**WORK ITEM**
What's needed is the listing below, repeated word for word with no pictures.

**DATA BELOW**
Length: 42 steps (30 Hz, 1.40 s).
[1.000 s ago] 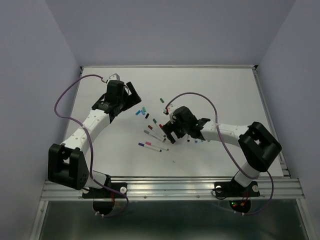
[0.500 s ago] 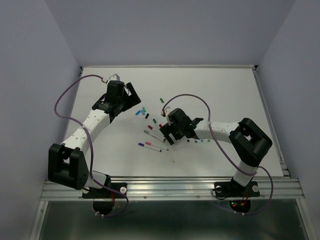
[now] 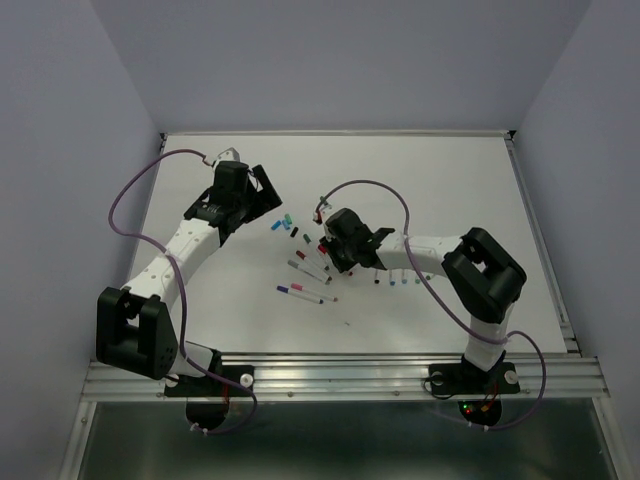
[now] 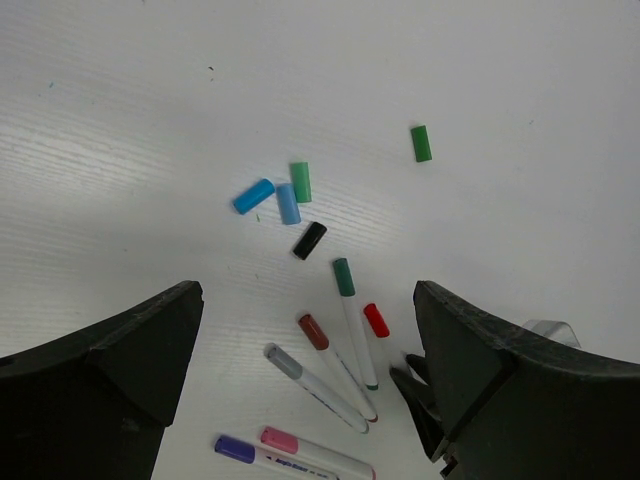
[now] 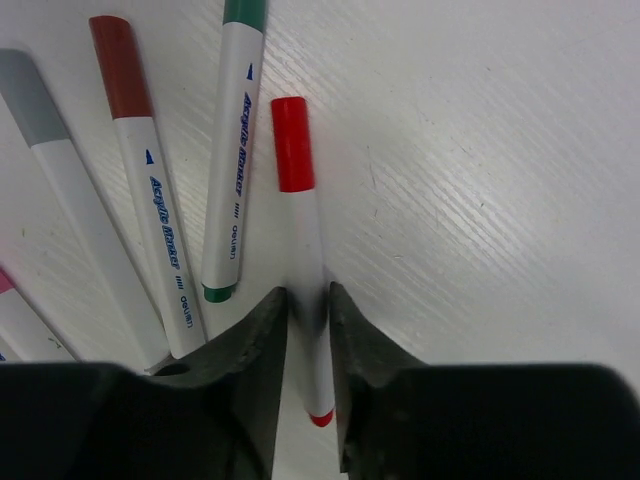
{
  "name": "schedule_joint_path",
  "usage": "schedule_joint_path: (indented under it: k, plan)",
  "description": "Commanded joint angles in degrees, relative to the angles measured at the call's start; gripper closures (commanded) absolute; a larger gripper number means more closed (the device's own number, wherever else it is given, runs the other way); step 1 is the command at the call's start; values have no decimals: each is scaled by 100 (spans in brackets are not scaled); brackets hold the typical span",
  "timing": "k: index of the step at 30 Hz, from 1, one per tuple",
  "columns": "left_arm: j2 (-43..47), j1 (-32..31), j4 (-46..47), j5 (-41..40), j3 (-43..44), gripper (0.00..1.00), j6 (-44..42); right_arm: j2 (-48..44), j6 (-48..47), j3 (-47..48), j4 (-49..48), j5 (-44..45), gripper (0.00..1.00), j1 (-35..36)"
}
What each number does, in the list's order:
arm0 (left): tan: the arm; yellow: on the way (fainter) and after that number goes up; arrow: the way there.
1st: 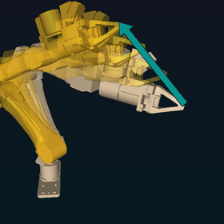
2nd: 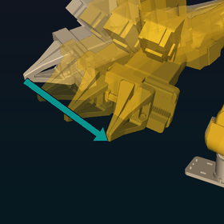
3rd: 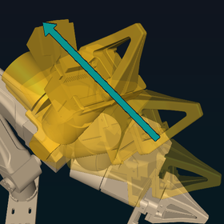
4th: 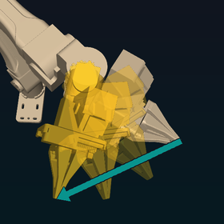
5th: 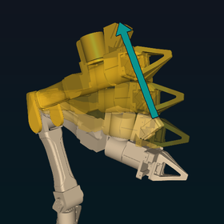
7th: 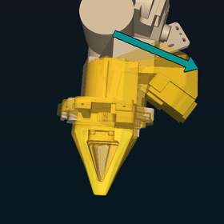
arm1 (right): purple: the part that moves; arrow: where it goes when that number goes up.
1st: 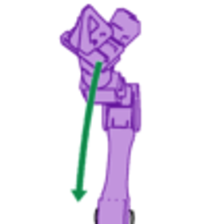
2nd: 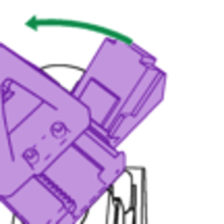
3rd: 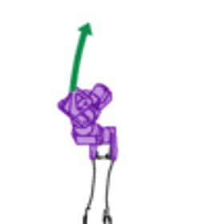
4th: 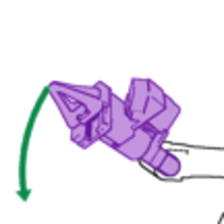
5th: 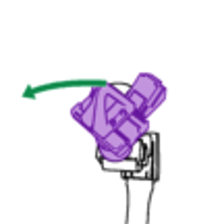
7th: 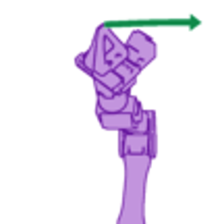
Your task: Open the pen caps
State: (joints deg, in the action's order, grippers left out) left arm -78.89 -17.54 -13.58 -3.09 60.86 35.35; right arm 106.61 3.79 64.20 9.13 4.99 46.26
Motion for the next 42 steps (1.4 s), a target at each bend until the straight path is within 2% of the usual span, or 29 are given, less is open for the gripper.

**OUTPUT BELOW**
Length: 42 steps (30 Hz, 1.40 s).
[1.000 s ago] 
[0.500 s ago] 
[now] 
[now] 
[now] 
{
  "name": "schedule_joint_path",
  "usage": "schedule_joint_path: (indented under it: k, plan)",
  "description": "Commanded joint angles in degrees, relative to the angles measured at the call's start; gripper closures (commanded) absolute; a larger gripper number means more closed (the device's own number, wherever else it is given, runs the other way); step 1 is the command at the call's start; values have no decimals: each is scaled by 100 (spans in brackets are not scaled); brackets hold the typical span",
  "timing": "k: index of the step at 30 Hz, from 1, one per tuple",
  "columns": "left_arm: j2 (-43..47), j1 (-32..31), j4 (-46..47), j5 (-41..40), j3 (-43..44), gripper (0.00..1.00), j6 (-44..42); right_arm: j2 (-48..44), j6 (-48..47), j3 (-47..48), j4 (-49..48), j5 (-44..45), gripper (0.00..1.00), j1 (-35..36)"
}
What each number does, in the list's order:
arm0 (left): tan: the arm; yellow: on the way (fainter) and after that number goes up; arrow: the way there.
1st: 
2nd: 
3rd: 
4th: 
5th: 
7th: 
arm1 (right): purple: the part that moves; arrow: where it goes when that number goes up.
1st: 
2nd: 
3rd: 
4th: 
5th: 
7th: 
Your task: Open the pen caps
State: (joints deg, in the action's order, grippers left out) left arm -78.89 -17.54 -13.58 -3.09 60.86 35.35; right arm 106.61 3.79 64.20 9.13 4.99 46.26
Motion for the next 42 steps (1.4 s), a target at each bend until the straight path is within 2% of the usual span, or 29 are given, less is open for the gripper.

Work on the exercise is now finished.